Collected data

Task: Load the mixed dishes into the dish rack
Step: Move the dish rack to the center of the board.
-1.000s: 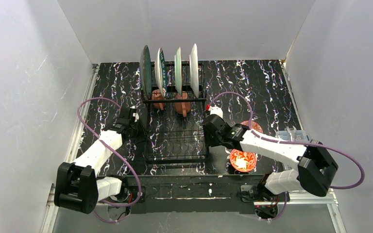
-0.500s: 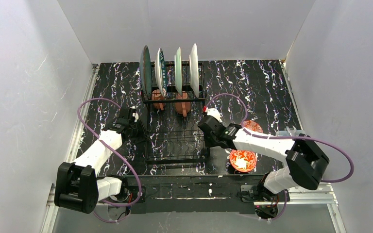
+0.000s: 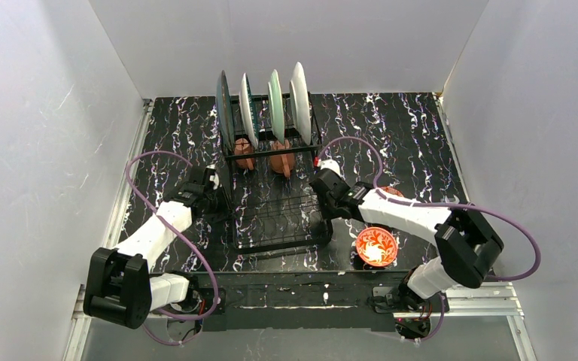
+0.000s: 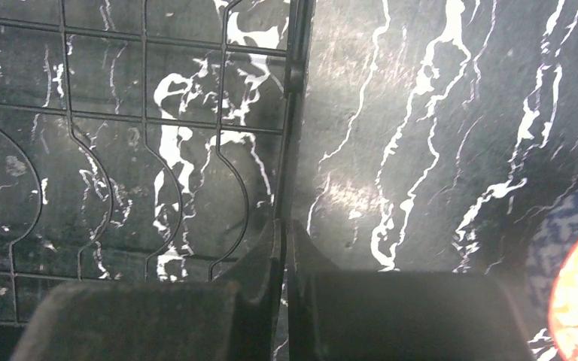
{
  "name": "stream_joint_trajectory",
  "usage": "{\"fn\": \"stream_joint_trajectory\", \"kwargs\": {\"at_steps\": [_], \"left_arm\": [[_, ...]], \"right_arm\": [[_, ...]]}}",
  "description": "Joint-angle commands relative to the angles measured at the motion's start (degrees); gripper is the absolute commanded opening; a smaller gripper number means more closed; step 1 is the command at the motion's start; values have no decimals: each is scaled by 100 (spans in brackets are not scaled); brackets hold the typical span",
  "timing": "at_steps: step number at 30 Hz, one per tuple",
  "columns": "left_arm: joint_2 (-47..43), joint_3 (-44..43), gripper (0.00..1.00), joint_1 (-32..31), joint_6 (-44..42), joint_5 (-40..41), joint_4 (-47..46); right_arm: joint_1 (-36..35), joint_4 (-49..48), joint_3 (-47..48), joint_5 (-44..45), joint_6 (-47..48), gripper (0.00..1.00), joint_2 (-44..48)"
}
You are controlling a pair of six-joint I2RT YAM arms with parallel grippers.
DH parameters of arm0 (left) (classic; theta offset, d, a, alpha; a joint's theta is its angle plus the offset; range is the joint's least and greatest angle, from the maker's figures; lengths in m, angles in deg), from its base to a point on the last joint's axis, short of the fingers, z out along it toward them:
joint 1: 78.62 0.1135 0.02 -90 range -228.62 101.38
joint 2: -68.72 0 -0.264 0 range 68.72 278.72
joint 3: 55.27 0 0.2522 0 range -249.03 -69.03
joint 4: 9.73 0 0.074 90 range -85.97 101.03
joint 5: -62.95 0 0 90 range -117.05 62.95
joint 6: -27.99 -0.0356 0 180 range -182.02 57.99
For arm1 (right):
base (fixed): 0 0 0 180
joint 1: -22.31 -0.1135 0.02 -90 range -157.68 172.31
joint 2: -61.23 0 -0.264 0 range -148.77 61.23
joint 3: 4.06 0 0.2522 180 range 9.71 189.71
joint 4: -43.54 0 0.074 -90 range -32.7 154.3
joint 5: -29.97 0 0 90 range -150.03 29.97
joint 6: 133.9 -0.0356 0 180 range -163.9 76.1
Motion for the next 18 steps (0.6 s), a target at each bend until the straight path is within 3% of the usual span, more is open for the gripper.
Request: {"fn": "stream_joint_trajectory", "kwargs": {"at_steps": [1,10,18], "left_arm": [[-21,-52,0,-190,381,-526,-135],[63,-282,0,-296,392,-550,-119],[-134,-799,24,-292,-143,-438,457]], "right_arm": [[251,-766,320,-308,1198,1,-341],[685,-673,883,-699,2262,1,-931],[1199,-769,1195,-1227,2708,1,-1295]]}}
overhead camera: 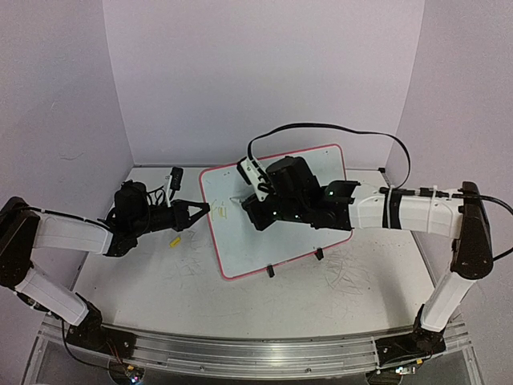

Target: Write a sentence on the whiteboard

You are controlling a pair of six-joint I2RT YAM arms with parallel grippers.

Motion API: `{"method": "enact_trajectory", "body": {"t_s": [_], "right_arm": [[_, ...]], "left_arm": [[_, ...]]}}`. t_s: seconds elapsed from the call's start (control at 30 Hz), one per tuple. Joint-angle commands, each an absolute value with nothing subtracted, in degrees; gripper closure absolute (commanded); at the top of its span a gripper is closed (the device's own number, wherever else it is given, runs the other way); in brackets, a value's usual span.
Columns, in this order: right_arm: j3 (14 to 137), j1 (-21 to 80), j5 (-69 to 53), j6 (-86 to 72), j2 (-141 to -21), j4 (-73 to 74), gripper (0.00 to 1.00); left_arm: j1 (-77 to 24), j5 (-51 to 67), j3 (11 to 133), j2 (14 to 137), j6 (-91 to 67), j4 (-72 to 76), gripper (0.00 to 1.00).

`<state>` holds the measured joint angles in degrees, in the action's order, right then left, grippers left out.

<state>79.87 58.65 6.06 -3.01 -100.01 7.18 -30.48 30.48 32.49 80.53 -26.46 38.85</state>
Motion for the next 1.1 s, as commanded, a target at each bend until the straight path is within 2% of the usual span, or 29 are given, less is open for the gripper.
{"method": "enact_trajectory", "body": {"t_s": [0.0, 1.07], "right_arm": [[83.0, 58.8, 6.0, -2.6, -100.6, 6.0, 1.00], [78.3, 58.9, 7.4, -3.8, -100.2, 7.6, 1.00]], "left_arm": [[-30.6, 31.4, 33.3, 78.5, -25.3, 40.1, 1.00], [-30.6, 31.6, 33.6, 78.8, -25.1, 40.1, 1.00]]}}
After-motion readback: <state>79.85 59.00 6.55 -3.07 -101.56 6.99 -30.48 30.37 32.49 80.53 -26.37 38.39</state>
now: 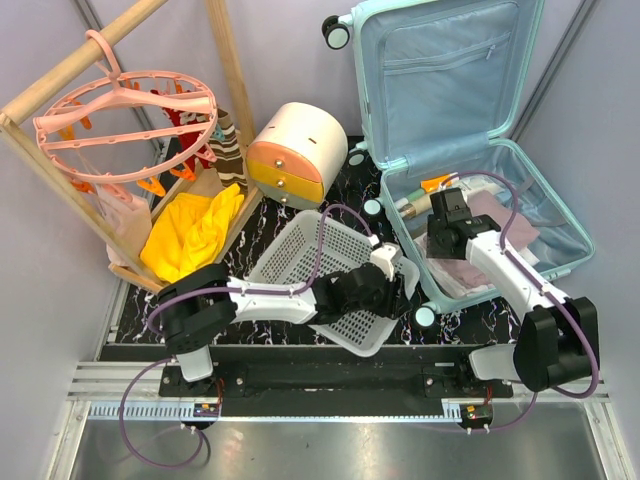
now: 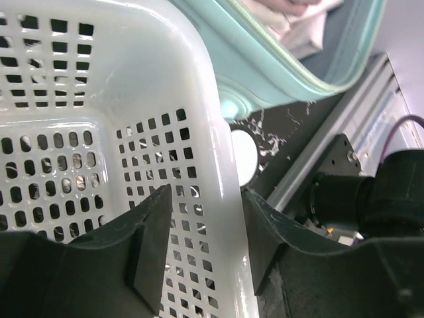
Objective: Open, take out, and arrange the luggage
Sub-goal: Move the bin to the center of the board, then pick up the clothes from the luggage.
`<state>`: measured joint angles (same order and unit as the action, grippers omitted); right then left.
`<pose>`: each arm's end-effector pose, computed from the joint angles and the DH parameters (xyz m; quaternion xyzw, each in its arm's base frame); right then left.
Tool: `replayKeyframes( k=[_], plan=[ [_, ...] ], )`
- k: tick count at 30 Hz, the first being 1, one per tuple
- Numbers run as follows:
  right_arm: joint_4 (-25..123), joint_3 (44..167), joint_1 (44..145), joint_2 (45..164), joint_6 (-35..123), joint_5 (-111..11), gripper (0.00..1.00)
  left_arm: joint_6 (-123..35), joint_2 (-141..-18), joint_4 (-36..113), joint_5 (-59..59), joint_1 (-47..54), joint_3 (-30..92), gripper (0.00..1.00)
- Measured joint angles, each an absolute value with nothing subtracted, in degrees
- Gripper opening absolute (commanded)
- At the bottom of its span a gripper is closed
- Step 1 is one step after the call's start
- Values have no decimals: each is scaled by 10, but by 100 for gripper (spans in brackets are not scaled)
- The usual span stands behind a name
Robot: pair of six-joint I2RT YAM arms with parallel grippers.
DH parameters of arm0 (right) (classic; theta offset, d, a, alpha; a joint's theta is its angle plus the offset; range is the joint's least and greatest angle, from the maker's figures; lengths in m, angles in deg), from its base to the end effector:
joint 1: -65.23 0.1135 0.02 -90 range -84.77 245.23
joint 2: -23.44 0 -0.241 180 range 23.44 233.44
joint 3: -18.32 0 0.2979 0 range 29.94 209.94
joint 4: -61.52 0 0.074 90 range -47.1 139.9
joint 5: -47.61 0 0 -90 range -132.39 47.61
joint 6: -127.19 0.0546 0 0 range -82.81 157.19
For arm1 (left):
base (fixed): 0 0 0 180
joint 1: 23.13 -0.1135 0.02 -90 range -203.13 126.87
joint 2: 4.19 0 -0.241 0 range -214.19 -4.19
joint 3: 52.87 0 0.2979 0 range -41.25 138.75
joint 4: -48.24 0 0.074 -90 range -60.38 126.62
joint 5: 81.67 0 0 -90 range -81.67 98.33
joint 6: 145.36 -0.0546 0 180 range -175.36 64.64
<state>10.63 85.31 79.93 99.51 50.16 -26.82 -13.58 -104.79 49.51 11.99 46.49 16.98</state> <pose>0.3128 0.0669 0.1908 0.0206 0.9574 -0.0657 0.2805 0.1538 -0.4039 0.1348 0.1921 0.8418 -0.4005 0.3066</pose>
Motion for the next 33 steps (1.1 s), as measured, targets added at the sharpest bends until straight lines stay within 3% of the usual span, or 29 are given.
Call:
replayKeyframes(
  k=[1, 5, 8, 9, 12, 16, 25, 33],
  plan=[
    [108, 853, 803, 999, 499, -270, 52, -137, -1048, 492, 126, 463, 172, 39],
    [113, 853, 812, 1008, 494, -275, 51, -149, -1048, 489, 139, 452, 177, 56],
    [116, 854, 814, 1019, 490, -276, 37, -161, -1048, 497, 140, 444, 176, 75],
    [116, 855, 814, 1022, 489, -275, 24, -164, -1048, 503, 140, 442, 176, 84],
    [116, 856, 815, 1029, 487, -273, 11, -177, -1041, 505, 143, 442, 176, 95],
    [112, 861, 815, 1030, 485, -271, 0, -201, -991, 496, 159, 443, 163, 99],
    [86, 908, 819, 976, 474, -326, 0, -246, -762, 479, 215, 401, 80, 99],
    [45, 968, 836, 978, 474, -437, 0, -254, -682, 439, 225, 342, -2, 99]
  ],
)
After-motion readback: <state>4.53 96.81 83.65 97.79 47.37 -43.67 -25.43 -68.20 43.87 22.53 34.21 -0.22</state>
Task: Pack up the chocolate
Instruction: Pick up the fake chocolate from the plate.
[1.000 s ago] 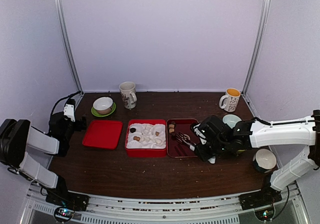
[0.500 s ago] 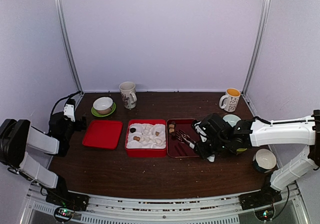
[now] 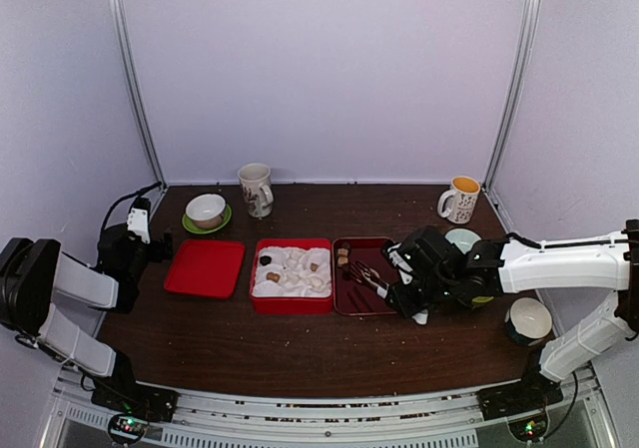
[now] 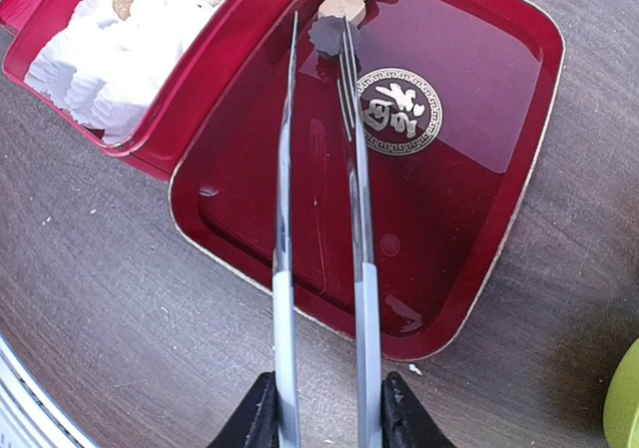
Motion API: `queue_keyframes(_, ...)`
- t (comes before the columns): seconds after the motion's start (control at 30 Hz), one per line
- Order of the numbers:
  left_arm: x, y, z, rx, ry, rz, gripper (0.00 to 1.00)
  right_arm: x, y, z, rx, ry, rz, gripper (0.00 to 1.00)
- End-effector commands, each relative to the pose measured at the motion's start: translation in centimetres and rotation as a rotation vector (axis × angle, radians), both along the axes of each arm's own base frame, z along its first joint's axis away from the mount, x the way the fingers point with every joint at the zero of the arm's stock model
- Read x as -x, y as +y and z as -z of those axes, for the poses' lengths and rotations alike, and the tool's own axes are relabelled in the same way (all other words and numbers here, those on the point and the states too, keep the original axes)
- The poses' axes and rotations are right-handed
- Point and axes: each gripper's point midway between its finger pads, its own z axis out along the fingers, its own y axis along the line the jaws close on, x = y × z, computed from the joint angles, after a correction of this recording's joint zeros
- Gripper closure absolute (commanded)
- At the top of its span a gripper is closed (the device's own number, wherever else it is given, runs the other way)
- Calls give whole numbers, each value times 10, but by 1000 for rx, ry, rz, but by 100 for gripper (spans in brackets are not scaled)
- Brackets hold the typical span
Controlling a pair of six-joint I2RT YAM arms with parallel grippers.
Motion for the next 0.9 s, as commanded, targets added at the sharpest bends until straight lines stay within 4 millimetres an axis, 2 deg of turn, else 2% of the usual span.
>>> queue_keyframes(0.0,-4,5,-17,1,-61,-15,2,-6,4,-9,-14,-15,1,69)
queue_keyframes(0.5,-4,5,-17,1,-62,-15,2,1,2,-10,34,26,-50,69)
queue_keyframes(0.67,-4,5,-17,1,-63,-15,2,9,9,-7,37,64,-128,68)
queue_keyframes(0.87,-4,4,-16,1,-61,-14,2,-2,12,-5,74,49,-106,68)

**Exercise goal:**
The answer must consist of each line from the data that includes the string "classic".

**Solution for this problem:**
DH parameters of arm0 (left) (classic; theta offset, d, a, alpha; a joint's theta is its angle plus the offset; range is the joint's least and greatest angle, from the maker's figures; lengths in m, angles in deg), from its base to a point on the last joint's axis, short of the fingers, z out along it toward them:
DH parameters of arm0 (right) (classic; theta offset, d, a, alpha; a joint's theta is its angle plus the offset; range is the joint's least and greatest angle, from the maker's figures; lengths in m, angles in deg), from its base to the end effector:

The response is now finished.